* [WORK ORDER]: Give back the full listing exactly, setting the pictures aside.

* [DATA PROVIDED]:

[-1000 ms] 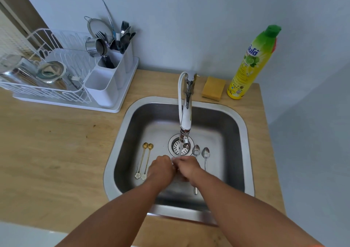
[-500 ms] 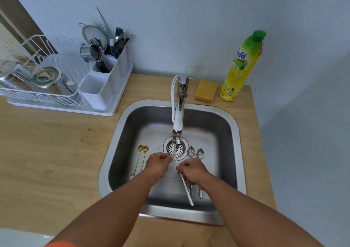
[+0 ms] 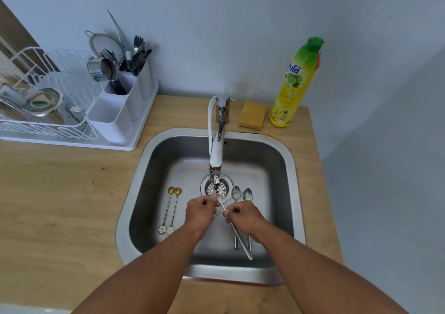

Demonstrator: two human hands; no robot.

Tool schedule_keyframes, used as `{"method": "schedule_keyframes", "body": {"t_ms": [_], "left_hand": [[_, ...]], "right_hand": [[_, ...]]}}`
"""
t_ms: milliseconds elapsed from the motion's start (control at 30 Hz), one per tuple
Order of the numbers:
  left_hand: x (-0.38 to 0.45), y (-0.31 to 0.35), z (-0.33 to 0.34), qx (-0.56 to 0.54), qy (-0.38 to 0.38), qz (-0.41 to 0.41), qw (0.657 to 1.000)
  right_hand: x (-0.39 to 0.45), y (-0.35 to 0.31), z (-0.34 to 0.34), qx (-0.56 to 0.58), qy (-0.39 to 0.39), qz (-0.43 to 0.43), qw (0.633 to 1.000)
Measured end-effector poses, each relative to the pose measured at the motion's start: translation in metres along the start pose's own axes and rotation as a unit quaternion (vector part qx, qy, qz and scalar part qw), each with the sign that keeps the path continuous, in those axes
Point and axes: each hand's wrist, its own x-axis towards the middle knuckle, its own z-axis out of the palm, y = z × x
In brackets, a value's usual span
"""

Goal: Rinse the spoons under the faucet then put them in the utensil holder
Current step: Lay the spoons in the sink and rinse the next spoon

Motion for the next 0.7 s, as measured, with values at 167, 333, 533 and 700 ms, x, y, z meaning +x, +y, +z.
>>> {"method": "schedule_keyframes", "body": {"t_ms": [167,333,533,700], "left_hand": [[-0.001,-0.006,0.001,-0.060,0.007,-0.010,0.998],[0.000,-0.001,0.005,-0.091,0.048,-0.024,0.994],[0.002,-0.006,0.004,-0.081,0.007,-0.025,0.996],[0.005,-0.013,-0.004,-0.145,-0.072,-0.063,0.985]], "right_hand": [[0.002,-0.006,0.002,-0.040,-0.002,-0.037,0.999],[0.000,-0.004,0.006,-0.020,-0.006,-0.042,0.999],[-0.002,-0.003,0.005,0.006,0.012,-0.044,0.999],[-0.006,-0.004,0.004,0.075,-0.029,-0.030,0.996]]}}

* [WORKED SOLUTION]:
[-1000 ms] 
[-500 ms] 
[+0 ms] 

Demonstrator: two human hands; no robot.

Tool schedule_keyframes, used as `{"method": "schedule_keyframes", "body": {"t_ms": [_], "left_hand": [[_, ...]], "right_hand": [[_, ...]]}}`
"""
t_ms: milliseconds elapsed from the motion's start (control at 30 Hz), one per tuple
Order of the numbers:
  left_hand: x (-0.38 to 0.45), y (-0.31 to 0.35), z (-0.33 to 0.34), qx (-0.56 to 0.54), qy (-0.38 to 0.38), qz (-0.41 to 0.41), qw (0.657 to 1.000)
  right_hand: x (-0.39 to 0.45), y (-0.35 to 0.31), z (-0.34 to 0.34), qx (-0.56 to 0.58), qy (-0.39 to 0.39), qz (-0.43 to 0.43), qw (0.633 to 1.000)
Measured end-effector poses, each relative to the pose measured at the motion's start: translation in metres along the start pose's own axes and rotation as a unit quaternion (vector part qx, qy, qz and scalar part qw), each with the sign that keeps the path continuous, in those axes
Point and axes: each hand's wrist, its own x-axis towards the middle knuckle, its own z-axis out of the palm, y = z × x
In brackets, a value's usual span
"""

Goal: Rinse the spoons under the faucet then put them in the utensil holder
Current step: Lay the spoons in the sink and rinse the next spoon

Motion for the next 0.7 s, as measured, with values at 167, 333, 533 and 700 ms, x, y, z meaning +x, +y, +z.
>>> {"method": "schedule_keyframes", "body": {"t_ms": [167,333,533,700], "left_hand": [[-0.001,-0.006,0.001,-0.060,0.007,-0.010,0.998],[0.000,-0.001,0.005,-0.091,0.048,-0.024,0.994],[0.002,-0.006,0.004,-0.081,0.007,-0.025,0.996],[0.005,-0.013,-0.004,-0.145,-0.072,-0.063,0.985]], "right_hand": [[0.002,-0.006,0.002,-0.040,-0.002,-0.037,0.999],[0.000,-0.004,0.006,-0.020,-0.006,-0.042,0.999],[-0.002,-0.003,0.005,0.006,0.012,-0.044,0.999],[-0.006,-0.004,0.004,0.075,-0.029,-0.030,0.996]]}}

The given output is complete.